Nagatani T, Miyazawa M, Matsuzaki T, Hayakawa H, Iemoto G, Kim S T, Baba N, Aihara M, Miyamoto H, Nakajima H
Department of Dermatology, Yokohama City University School of Medicine, Japan.
Clin Exp Dermatol. 1993 Nov;18(6):530-6. doi: 10.1111/j.1365-2230.1993.tb01023.x.

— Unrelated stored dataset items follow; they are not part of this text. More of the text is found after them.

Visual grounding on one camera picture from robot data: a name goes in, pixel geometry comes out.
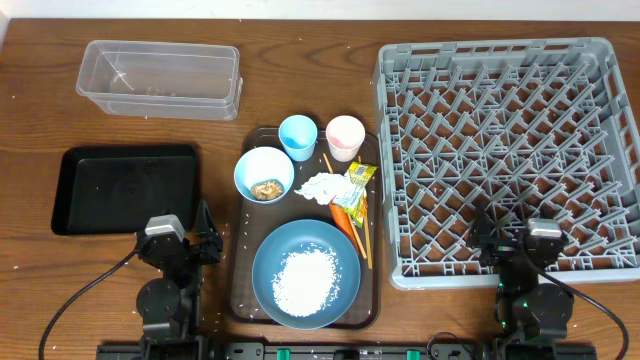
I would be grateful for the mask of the brown mushroom scrap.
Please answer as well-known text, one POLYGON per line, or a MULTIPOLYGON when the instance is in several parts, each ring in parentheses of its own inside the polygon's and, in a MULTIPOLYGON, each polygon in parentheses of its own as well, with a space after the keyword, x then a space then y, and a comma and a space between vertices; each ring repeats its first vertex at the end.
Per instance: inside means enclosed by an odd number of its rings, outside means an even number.
POLYGON ((277 180, 265 180, 252 185, 250 194, 257 201, 271 201, 284 194, 284 187, 277 180))

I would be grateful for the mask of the light blue bowl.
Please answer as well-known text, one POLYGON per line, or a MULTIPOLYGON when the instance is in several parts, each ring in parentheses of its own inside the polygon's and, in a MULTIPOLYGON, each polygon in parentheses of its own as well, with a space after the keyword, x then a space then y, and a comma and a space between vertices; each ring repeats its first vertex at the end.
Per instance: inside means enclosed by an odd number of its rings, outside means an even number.
POLYGON ((291 159, 274 147, 257 147, 241 156, 234 169, 234 183, 238 192, 247 200, 258 204, 272 204, 281 200, 293 185, 295 177, 291 159), (284 187, 284 194, 271 201, 257 201, 251 194, 252 185, 265 180, 277 180, 284 187))

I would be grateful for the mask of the dark blue plate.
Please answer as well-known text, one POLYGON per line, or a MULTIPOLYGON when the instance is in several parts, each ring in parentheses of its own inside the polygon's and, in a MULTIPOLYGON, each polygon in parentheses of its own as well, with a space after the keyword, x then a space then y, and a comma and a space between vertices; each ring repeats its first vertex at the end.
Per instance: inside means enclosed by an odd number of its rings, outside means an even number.
POLYGON ((319 220, 302 219, 286 223, 271 232, 256 252, 252 266, 252 287, 259 306, 277 323, 297 329, 315 330, 333 324, 346 314, 359 292, 362 270, 356 250, 336 227, 319 220), (324 310, 297 318, 281 311, 273 297, 273 277, 282 269, 284 253, 315 244, 332 248, 339 261, 340 290, 324 310))

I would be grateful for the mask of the white rice pile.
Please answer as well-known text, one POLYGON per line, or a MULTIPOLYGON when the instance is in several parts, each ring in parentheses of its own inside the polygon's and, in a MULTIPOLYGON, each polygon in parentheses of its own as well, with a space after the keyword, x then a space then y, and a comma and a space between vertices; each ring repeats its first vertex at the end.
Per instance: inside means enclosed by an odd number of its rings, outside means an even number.
POLYGON ((287 315, 302 318, 329 307, 338 297, 341 276, 332 248, 315 244, 284 253, 282 269, 273 277, 273 297, 287 315))

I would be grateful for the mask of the light blue cup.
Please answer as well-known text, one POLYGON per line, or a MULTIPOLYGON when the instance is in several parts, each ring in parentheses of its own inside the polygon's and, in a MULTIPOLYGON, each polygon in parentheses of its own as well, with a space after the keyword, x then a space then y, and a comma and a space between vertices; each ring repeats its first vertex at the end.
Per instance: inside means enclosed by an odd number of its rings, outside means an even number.
POLYGON ((278 129, 278 137, 285 152, 296 162, 304 162, 312 157, 317 136, 316 124, 305 115, 287 117, 278 129))

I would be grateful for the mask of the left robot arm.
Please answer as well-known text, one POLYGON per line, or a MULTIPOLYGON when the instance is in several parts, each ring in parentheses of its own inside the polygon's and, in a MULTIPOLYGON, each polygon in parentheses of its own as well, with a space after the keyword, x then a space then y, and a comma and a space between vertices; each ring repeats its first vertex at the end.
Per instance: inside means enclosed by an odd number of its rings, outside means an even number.
POLYGON ((206 201, 199 203, 193 225, 199 238, 192 244, 179 218, 151 218, 136 233, 135 250, 162 274, 139 291, 136 307, 143 319, 144 359, 213 359, 215 345, 200 335, 203 267, 221 261, 223 241, 206 201))

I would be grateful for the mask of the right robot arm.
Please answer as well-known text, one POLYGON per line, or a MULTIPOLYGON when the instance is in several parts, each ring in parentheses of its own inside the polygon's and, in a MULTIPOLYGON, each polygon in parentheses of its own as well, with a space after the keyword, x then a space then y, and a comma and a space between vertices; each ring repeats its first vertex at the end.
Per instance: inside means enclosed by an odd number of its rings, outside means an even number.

Eleven cases of cutaneous B-cell lymphoma (CBCL) were studied. The ages at presentation ranged from 34 to 79 years (mean = 59.9 years). Six patients were female and five male. Five of the 11 patients had a solitary tumour and the other six had multiple tumours at initial presentation. According to Burg's classification, six cases were at stage I, two stage II, two stage III and one was at stage IV at initial presentation. Abnormalities in laboratory data were rare, except for serum lactic dehydrogenase values. Epidermotropism was not detected, and the area mainly affected by neoplastic cells was the reticular dermis (seven cases) and subcutis (four cases). Biopsy specimens from the patients analysed by immunohistochemical techniques on paraffin or cryostat sections showed CD20 and/or CD22 positivity. Biopsy specimens from two patients which showed CD10 positivity were diffuse large cell types by the working formulation and presented as pre-B-cell lymphoma. At least two groups of CBCL were demonstrable on the basis of prognosis. One was a benign low-grade lymphoma presenting with solitary tumours, mature B-cell markers and intermediate-grade pathology, and the other was a high-grade lymphoma with multiple tumours, pre-B-cell or mature B-cell markers and a poor prognosis.
对11例皮肤B细胞淋巴瘤(CBCL)进行了研究。就诊时年龄范围为34至79岁(平均 = 59.9岁)。6例为女性,5例为男性。11例患者中,5例初诊时为单发肿瘤,另外6例为多发肿瘤。根据伯格分类法,初诊时6例处于I期,2例处于II期,2例处于III期,1例处于IV期。除血清乳酸脱氢酶值外,实验室数据异常情况罕见。未检测到亲表皮现象,肿瘤细胞主要累及的部位是网状真皮(7例)和皮下组织(4例)。通过对石蜡切片或低温恒温器切片进行免疫组织化学技术分析,患者的活检标本显示CD20和/或CD22呈阳性。2例活检标本显示CD10呈阳性,根据工作分类法为弥漫大细胞型,表现为前B细胞淋巴瘤。基于预后至少可区分出两组CBCL。一组是良性低度淋巴瘤,表现为单发肿瘤、成熟B细胞标志物和中度病理特征;另一组是高度淋巴瘤,有多发肿瘤、前B细胞或成熟B细胞标志物且预后较差。